Poetry

Gaze on your Self

My Sufi teacher told me I had the penetrating gaze
I turned this gaze on many and it helped them dissolve

One day the Inner Voice imparted,
“Turn this gaze on your Self.”

The Beacon of Light annihilated all that was-not
And what remains simply Is

Eschaton by Oscar Senn

The end of the world, at the close of the day,
  comes not as holocaust, but a soft melting away

of terrors, and errors, and mad masquerades,
so that who we seem changes as the nightmare fades.

The heart sounds the trumpet and light is reborn
to show us our shadows are all we must mourn,

that this solid seeming we clung to so dear
was but a phantasm disguising our fear.

All physical senses that we humans cherish
burn away in the truth, where only lies perish.

And when we awaken in that last day’s last phase
we’ll blaze there like novae in endless arrays.

In the blink of an instant we’ll know as we’re known
and love will enfold another orphan come home.

At last we’ll prove what creations we are
a singular miracle outshining all stars.

And when we’ve remembered, and illusions have gone,
We’ll all wake eternal in one endless dawn.

Eschaton is a fancy word for “end of the world”

Thank you, Oscar Senn, for your beautiful poem.

The Unseen Spot by Oscar Senn

He says it’s not so serious, that everything’s all right;
in a voice so clear and certain, so low and calmly quiet,
that when he speaks, peace is present, palpable and real,
carried not by sounds in air, but what my heart can feel.

Sudden recognition of a forgotten friend’s return
Brings a lifting of the spirit, absolution from concern.
It’s an instant of remembering, a moment unrehearsed –
time outside of time, where disorder is reversed.

His voice falls soft and thoughtful, behind and to my right –
he must have been been there all along, just outside of sight.
So winding was our road, so rapt was I in thought,
I forgot he paced my every step in that unseen spot.

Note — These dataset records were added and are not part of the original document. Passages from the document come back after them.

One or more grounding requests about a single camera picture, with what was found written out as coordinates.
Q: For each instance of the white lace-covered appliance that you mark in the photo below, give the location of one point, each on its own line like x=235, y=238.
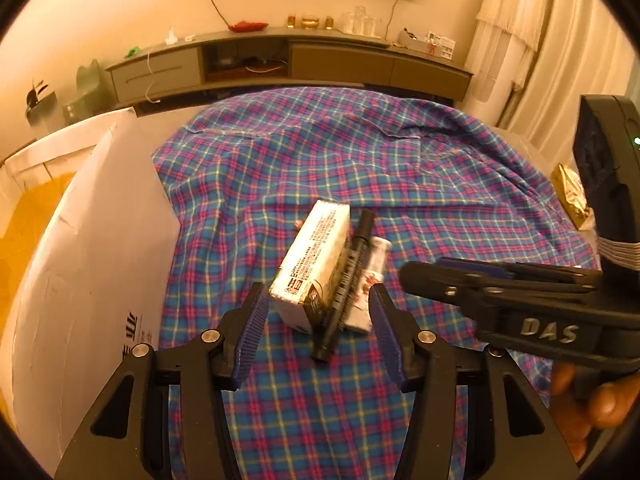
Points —
x=505, y=35

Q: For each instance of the long grey tv cabinet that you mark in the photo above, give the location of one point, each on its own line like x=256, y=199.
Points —
x=340, y=60

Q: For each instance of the black marker pen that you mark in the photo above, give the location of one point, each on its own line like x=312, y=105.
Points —
x=346, y=270

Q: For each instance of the gold foil packet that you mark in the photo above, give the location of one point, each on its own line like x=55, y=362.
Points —
x=570, y=195

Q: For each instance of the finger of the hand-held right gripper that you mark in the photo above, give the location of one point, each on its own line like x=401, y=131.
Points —
x=435, y=280
x=475, y=264

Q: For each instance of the green plastic chair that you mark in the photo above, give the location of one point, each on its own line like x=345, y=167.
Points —
x=90, y=90

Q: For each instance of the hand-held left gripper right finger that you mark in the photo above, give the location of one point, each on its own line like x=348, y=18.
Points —
x=387, y=331

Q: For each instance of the white cardboard box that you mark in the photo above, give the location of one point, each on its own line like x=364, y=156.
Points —
x=90, y=240

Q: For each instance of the white packet with red print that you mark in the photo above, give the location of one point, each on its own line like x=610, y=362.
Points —
x=374, y=270

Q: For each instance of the white and red box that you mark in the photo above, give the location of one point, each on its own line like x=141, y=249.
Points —
x=440, y=45

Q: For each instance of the red ornament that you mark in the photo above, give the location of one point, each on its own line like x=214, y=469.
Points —
x=247, y=25

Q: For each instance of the small white figurine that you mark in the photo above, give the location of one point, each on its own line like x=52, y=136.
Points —
x=172, y=36

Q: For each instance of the person's right hand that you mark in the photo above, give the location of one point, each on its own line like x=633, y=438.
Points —
x=607, y=402

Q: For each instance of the beige tissue box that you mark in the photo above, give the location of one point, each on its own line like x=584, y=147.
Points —
x=411, y=39

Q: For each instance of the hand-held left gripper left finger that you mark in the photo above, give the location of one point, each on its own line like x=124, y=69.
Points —
x=252, y=321

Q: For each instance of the small green item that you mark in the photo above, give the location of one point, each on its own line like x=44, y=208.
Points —
x=133, y=51

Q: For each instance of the small white carton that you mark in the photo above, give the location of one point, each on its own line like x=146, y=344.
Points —
x=310, y=252

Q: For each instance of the cream curtain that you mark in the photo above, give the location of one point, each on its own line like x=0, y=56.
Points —
x=585, y=35

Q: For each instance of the cluster of clear glass cups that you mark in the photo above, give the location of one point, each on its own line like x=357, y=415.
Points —
x=362, y=22

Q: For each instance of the blue plaid cloth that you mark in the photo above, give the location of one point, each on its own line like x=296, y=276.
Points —
x=300, y=160

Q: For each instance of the wide amber glass jar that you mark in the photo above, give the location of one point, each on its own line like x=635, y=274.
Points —
x=310, y=22

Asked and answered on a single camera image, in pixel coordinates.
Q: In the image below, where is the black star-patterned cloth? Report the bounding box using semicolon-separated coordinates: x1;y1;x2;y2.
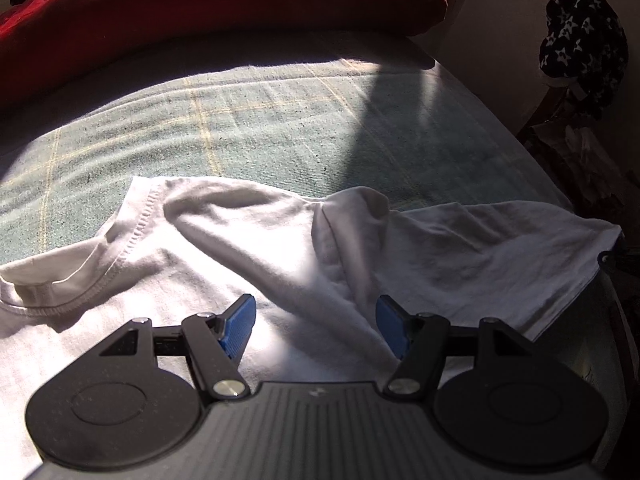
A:
539;0;629;117

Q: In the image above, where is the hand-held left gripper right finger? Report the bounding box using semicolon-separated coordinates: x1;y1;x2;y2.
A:
376;295;535;400

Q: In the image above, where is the red quilt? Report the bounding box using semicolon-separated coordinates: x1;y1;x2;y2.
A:
0;0;448;107

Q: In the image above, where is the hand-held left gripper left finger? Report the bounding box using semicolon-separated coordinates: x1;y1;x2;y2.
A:
100;294;258;402

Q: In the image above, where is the white printed t-shirt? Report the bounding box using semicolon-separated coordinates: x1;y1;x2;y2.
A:
0;176;623;463

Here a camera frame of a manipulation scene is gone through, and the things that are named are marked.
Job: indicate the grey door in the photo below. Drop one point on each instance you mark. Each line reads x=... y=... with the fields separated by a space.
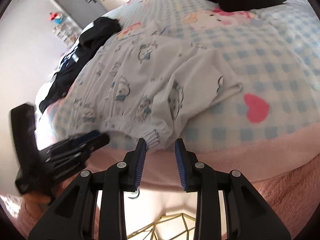
x=72 y=0

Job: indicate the red and blue toy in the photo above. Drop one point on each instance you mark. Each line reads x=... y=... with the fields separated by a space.
x=56 y=17

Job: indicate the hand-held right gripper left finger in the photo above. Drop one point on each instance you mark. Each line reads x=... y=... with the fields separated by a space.
x=141 y=165

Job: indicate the white shelf rack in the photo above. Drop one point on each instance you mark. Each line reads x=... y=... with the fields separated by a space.
x=65 y=31

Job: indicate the blue checkered cartoon blanket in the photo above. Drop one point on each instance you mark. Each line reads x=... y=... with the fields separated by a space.
x=275 y=67

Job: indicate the white cartoon print pajama pants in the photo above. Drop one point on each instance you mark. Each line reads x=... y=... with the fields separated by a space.
x=150 y=80

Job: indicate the pink fuzzy bed sheet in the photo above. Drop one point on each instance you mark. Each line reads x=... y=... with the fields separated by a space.
x=275 y=195

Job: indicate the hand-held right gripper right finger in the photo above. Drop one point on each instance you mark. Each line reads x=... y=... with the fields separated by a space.
x=180 y=165

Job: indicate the black jacket pile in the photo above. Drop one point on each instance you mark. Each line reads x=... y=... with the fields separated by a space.
x=95 y=35

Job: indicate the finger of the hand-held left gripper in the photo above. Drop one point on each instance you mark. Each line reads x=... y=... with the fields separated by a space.
x=85 y=137
x=95 y=145

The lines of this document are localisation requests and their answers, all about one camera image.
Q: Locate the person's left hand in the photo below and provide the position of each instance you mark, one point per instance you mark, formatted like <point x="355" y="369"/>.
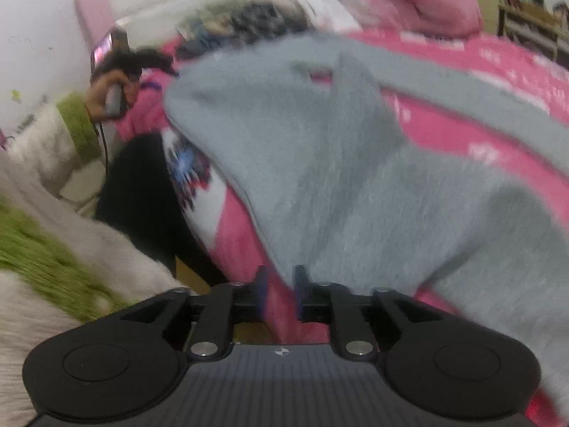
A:
<point x="95" y="100"/>

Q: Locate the person's left forearm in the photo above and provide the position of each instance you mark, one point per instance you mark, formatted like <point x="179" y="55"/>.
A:
<point x="75" y="124"/>

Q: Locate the plaid garment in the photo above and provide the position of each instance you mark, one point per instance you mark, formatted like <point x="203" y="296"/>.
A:
<point x="249" y="22"/>

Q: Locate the white shelf unit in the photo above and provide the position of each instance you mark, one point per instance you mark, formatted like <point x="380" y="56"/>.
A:
<point x="533" y="31"/>

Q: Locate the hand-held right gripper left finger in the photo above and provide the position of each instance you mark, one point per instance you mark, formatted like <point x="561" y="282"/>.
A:
<point x="263" y="291"/>

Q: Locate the pink floral bed sheet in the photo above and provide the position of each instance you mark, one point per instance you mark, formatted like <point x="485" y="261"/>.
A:
<point x="444" y="133"/>

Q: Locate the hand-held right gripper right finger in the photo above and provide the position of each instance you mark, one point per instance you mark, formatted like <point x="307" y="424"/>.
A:
<point x="301" y="289"/>

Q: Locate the grey fleece sweatshirt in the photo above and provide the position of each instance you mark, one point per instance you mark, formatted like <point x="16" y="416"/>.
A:
<point x="333" y="164"/>

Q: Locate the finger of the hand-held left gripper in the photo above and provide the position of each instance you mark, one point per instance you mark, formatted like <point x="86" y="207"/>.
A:
<point x="155" y="58"/>

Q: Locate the white garment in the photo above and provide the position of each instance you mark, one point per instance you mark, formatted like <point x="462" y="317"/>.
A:
<point x="324" y="9"/>

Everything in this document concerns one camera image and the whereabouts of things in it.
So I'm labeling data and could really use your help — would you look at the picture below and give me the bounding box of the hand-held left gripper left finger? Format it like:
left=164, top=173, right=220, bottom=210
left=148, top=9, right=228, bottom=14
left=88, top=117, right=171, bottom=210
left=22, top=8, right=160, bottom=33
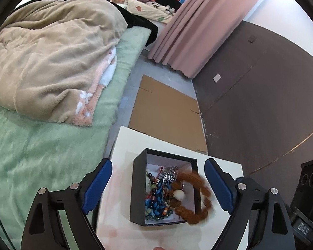
left=20, top=158, right=113, bottom=250

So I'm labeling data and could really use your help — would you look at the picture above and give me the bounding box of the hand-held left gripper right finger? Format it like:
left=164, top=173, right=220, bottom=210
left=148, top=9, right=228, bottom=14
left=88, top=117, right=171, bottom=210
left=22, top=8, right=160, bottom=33
left=204, top=158, right=296, bottom=250

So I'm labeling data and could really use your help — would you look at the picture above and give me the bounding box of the black jewelry box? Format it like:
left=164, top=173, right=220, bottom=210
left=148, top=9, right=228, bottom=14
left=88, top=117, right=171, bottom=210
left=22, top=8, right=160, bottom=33
left=130, top=148, right=202, bottom=226

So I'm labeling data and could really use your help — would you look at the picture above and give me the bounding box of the brown bead necklace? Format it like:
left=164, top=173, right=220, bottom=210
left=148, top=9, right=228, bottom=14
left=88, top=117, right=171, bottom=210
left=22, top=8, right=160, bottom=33
left=171, top=170, right=214, bottom=225

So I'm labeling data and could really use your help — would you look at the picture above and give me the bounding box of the silver chain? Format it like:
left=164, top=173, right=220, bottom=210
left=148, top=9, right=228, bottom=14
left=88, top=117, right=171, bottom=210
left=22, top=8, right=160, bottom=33
left=159, top=166, right=179, bottom=183

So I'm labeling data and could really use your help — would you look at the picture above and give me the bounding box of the blue bead bracelet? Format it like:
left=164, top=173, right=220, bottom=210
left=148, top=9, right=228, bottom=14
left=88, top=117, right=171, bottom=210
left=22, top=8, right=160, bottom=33
left=145, top=181, right=167, bottom=214

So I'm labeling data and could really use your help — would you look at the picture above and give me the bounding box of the green bed mattress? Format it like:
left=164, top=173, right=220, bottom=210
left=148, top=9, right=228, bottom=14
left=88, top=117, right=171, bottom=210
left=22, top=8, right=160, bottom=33
left=0, top=27, right=152, bottom=240

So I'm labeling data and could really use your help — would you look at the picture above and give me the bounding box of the pink white fleece blanket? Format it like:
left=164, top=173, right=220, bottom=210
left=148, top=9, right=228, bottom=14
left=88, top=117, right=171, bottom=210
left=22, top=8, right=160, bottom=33
left=73, top=47, right=118, bottom=128

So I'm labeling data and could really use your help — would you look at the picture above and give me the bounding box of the flat cardboard sheet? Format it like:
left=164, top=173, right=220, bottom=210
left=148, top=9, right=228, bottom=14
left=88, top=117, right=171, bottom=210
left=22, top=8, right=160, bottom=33
left=129, top=74, right=208, bottom=154

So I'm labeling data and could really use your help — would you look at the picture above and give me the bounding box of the beige blanket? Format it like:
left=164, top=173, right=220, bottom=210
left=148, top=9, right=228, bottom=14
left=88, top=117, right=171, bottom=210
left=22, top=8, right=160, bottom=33
left=0, top=0, right=128, bottom=124

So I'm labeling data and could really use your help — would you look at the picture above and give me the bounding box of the pink curtain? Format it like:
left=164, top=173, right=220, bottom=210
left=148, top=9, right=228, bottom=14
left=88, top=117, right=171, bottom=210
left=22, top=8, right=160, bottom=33
left=147, top=0, right=266, bottom=79

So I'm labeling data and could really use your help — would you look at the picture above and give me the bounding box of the cream floral quilt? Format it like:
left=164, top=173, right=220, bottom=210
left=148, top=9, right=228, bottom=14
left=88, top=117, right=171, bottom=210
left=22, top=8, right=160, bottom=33
left=110, top=0, right=174, bottom=24

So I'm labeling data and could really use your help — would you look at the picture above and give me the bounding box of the black chair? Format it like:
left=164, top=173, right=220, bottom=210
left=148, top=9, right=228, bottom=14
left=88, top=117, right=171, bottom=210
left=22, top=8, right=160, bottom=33
left=155, top=0, right=183, bottom=12

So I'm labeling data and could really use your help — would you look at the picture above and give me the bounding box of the red string bracelet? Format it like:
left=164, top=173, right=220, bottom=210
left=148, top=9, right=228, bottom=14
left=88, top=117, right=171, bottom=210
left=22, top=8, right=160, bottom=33
left=155, top=165, right=165, bottom=181

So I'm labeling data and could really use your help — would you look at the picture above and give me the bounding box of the green bead bracelet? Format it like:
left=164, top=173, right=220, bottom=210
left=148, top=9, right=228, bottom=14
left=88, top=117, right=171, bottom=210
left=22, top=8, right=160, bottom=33
left=145, top=171, right=174, bottom=220

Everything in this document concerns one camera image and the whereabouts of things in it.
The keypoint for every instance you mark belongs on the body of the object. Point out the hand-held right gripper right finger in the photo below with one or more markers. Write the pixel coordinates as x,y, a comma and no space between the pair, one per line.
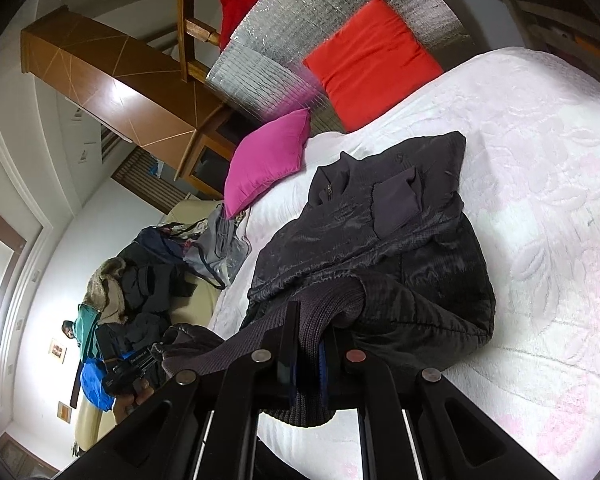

He doesn’t even mention what a stranger I have been,
or all the ways I’ve wandered since last I spoke with him.
No question comes between us, not a single why or how,
a seeming lifetime’s passage cannot separate us now.

In a smiling voice he answers the last doubt that crossed my mind
with such simple stunning wisdom, so artfully opined,
that the path before us vanishes, the trees all fade away,
but in their passing shadows sparkle stars and suns at play.

The stately ordered movements of the cosmos, moon and stars,
flow from his speech like richest wine from finest earthen jars.
I drink, and heaven opens, dimensions reflect all ‘round,
in mirrored halls of the elder king where a prince reclaims a crown.

A prince who traveled with me as a brother and a friend,
who never once asked a thing of me, neither homage nor amends,
but calm and patient, shared my search, whispering in one ear,
reminding, teaching, persuading me to love instead of fear.

Thank you, Oscar, for giving me permission to reprint your beautiful poem.  For those of you who loved this one, you can find more ACIM poetry at www.miracleshare.org

Copyright 2013 Oscar Senn

Cliffs at Mattituck

We dangled our legs over the precipice and gazed at the sea.
Only one star glittered in the milky night sky.
The sea bled backwards into the past,
lingered imperceptibly on the horizon,
then rose up, spreading an opaque dome over our heads
We sat, formless, on the cool sand
surrounded by night-noise and sea-shells,
savoring the immediacy of the moment.

Heading home, car lurching over pitted ground,
we passed a farmhouse growing out of the earth.
One yellow window gleamed like a cat’s eye
in the night, reminding me not to forget.